Would you filter these records and copy every line that has the word "segment"?

SOURCE RECORDS:
┌──
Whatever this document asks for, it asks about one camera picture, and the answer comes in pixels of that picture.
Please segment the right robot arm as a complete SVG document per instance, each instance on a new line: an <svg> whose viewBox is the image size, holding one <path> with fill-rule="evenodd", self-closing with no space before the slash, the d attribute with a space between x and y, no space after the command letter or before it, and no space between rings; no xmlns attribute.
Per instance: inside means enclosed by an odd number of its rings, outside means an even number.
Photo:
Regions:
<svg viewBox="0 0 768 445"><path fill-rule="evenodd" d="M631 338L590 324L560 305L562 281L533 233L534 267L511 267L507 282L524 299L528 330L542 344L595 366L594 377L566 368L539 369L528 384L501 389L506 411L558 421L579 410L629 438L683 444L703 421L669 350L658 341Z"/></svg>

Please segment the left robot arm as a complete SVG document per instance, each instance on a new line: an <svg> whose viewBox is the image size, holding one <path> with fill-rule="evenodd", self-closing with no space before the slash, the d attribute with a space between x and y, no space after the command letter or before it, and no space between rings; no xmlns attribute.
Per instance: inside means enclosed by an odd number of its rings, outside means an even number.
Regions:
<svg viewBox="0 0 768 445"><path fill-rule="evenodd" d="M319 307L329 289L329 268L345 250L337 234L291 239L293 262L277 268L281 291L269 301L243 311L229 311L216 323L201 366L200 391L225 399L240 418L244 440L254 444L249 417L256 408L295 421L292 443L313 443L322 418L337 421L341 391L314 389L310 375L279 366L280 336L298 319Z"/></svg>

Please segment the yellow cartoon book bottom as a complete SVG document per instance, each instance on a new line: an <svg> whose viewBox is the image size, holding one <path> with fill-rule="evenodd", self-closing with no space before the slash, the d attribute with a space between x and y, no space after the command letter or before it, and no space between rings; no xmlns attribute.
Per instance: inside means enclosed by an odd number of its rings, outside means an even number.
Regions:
└──
EXPECTED ANSWER:
Please segment the right robot arm as a complete SVG document per instance, each instance on a new line: an <svg> whose viewBox is the image size, holding one <path> with fill-rule="evenodd", self-closing with no space before the slash, the d attribute with a space between x and y, no space after the command letter or before it, and no space between rings; no xmlns attribute.
Please segment the left robot arm as a complete SVG document per instance, each instance on a new line: an <svg> whose viewBox is the image size, holding one <path> with fill-rule="evenodd", self-closing with no space before the slash, the d attribute with a space between x and y, no space after the command letter or before it, and no space between rings; no xmlns attribute.
Please segment the yellow cartoon book bottom as a complete SVG document per instance, each instance on a new line: an <svg> whose viewBox is the image size, holding one <path> with fill-rule="evenodd", self-closing with no space before the slash, the d attribute with a space between x and y, no space after the command letter or before it, and no space between rings; no xmlns attribute.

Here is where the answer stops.